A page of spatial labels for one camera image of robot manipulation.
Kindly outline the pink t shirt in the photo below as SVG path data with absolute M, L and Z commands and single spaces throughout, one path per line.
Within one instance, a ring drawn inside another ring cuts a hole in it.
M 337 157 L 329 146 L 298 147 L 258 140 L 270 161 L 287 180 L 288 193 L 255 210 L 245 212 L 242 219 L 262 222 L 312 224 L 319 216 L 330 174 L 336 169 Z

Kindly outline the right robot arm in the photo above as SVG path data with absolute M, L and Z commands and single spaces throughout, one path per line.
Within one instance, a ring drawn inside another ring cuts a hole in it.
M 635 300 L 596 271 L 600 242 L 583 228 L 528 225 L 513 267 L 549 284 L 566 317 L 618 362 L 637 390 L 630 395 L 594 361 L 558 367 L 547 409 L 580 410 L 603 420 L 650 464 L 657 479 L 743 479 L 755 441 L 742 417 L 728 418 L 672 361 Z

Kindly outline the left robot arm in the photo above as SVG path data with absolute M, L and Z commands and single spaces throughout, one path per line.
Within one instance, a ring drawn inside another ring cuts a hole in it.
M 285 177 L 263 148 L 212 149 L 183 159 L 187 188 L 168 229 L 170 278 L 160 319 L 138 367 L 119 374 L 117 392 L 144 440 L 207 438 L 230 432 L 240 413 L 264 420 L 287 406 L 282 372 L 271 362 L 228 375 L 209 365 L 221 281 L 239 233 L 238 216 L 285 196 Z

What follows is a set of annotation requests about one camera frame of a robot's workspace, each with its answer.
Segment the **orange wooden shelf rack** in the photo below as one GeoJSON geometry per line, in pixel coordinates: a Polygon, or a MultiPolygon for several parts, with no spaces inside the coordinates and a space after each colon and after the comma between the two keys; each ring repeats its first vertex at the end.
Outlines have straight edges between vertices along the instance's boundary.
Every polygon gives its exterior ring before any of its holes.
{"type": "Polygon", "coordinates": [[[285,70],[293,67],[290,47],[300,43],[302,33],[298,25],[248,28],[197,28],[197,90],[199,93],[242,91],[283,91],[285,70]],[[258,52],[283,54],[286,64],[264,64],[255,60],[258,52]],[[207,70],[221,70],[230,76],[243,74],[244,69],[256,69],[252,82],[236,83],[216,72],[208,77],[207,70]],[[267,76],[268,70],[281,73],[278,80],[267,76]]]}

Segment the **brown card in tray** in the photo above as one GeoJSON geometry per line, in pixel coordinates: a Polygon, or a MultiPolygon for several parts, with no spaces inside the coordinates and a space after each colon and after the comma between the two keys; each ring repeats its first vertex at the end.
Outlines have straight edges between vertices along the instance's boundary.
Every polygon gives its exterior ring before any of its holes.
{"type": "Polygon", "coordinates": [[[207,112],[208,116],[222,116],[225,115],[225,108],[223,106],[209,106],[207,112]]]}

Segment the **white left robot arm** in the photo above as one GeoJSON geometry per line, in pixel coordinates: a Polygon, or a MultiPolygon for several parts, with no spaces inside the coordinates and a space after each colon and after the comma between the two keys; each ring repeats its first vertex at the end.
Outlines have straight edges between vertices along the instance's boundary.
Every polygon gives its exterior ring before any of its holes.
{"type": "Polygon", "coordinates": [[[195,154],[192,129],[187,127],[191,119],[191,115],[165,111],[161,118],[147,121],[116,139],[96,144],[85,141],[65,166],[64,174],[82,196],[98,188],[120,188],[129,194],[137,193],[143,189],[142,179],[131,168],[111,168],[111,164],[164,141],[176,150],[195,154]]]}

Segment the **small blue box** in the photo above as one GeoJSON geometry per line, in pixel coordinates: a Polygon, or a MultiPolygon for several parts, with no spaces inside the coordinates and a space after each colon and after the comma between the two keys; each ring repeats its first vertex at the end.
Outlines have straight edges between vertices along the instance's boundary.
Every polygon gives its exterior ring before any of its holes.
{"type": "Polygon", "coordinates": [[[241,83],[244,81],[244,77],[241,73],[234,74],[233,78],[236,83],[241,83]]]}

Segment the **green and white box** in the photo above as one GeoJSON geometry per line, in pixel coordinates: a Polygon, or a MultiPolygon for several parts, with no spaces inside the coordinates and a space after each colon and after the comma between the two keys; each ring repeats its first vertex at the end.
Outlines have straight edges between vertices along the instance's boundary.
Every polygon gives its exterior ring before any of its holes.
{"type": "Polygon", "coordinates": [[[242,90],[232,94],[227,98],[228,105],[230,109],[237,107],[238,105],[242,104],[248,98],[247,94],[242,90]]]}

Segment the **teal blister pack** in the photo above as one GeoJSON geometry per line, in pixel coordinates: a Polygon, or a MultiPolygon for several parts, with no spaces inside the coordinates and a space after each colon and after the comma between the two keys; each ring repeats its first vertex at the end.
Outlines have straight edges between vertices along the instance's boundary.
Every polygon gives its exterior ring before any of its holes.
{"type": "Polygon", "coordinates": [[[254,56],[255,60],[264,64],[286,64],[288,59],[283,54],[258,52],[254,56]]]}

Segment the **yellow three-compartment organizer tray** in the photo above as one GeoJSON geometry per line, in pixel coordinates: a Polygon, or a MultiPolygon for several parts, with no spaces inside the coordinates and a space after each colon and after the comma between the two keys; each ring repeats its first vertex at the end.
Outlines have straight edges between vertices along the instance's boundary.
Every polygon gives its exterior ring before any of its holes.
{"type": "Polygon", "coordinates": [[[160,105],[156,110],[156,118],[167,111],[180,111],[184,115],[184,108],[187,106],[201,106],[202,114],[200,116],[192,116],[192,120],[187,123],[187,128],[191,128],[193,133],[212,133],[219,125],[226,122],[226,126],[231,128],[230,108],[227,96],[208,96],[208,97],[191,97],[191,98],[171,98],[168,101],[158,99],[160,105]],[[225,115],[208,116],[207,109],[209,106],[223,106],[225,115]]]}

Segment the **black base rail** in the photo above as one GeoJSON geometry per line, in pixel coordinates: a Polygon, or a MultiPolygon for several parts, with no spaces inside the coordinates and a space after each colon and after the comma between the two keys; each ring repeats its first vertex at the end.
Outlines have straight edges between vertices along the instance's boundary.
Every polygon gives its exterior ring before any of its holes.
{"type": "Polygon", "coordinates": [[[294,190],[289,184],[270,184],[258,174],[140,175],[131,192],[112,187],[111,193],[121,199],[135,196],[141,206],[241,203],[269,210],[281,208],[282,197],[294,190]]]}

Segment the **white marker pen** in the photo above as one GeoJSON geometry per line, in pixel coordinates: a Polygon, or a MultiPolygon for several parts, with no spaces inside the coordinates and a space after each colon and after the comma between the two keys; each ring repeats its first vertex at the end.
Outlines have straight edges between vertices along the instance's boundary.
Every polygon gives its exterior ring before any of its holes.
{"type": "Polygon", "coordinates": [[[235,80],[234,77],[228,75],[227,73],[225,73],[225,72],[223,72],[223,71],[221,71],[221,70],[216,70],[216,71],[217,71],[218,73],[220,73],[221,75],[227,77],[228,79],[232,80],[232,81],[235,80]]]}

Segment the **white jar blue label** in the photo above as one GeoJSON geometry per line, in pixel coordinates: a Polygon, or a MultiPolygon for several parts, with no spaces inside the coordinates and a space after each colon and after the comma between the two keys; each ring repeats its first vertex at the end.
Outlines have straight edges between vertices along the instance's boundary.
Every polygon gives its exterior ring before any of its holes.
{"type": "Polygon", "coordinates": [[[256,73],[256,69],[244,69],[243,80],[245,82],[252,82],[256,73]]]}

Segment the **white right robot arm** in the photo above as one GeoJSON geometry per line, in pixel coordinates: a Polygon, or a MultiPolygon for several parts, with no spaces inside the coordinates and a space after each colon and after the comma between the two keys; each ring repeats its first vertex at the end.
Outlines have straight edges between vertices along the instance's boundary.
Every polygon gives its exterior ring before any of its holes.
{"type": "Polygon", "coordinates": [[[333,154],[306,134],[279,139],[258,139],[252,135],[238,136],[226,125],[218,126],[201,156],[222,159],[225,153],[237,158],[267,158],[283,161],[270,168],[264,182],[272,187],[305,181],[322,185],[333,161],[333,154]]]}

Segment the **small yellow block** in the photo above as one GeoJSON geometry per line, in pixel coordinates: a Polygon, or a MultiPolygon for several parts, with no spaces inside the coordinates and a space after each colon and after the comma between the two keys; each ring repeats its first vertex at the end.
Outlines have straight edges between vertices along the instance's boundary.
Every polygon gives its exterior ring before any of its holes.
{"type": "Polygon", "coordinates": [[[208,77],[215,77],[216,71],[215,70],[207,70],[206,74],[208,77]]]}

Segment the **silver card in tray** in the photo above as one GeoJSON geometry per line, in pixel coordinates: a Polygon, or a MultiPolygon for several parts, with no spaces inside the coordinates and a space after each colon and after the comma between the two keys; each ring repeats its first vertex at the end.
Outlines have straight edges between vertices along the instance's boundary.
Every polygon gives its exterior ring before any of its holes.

## What the task asks:
Show every line in the records above that contains the word "left".

## Finished task:
Kindly outline the left robot arm in the photo above as SVG path data with absolute M, L and Z commands and single spaces throughout, one path per line.
Segment the **white left robot arm** in the photo above as one GeoJSON geometry per line, in pixel coordinates: a Polygon, or a MultiPolygon for several parts, with no spaces inside the coordinates and a space after each colon and after the comma between the two keys; each ring repeats its first vertex at the end.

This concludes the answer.